= TASK ITEM =
Look through the entries below and report every line that has "frame".

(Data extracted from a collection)
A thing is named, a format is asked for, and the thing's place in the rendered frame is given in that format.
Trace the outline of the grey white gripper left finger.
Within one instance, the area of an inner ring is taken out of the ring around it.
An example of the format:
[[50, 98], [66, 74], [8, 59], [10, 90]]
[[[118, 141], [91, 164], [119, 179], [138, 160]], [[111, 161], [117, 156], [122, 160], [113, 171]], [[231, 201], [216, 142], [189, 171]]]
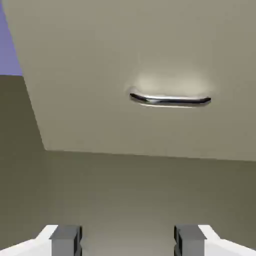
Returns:
[[81, 225], [46, 225], [36, 238], [0, 250], [0, 256], [83, 256]]

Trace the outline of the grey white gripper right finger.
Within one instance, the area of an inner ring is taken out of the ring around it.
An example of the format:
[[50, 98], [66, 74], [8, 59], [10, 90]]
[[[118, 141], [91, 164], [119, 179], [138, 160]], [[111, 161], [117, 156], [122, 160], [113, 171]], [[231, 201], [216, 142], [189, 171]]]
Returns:
[[222, 239], [208, 224], [176, 224], [174, 256], [256, 256], [256, 249]]

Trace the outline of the beige cabinet drawer front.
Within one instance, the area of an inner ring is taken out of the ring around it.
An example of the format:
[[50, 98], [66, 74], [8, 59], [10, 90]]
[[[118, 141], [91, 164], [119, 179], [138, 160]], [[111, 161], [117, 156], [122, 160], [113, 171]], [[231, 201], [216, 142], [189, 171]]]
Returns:
[[256, 0], [1, 1], [45, 149], [256, 161]]

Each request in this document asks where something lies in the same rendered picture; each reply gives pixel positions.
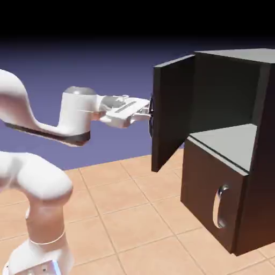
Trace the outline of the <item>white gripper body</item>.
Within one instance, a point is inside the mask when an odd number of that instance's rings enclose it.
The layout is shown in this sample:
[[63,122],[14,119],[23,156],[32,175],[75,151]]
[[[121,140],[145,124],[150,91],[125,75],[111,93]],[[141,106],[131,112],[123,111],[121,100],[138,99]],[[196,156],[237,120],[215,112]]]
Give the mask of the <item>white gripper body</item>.
[[107,111],[99,121],[111,127],[127,128],[130,126],[131,116],[150,103],[147,99],[133,97],[126,98],[124,102],[123,106]]

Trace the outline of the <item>dark curved door handle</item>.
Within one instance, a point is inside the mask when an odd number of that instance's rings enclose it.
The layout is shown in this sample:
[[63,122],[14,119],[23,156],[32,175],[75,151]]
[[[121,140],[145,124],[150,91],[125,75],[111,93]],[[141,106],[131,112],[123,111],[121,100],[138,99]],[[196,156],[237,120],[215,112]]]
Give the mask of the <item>dark curved door handle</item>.
[[150,103],[149,103],[149,134],[151,137],[153,137],[153,115],[154,115],[154,97],[151,95]]

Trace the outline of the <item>dark cabinet door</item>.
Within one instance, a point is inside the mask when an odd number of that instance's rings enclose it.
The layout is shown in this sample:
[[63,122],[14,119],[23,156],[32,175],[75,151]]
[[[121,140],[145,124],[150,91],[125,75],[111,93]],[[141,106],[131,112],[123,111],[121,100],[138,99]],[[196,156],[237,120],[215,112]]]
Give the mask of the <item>dark cabinet door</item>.
[[[247,177],[246,171],[194,138],[185,141],[180,200],[229,253],[235,250],[241,193]],[[222,195],[219,214],[225,227],[217,228],[212,220],[213,202],[224,184],[229,189]]]
[[190,132],[195,55],[154,66],[151,170],[158,172]]

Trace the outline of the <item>dark wood cabinet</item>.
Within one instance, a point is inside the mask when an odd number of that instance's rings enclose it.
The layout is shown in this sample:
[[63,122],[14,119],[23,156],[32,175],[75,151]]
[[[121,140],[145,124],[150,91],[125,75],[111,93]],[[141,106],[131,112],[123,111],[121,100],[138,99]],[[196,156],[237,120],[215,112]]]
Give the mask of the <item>dark wood cabinet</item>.
[[275,49],[196,53],[189,137],[248,173],[231,254],[274,243]]

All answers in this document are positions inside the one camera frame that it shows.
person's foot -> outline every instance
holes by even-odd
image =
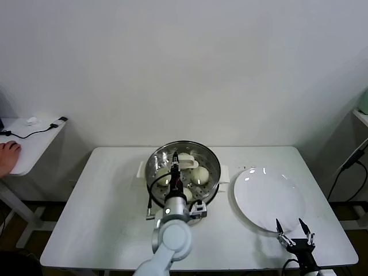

= WRITTEN RESPONSE =
A thing is named, a format is asked for, and the thing's place in the rendered frame is given in that format.
All answers in this document are positions inside the one camera frame that it shows.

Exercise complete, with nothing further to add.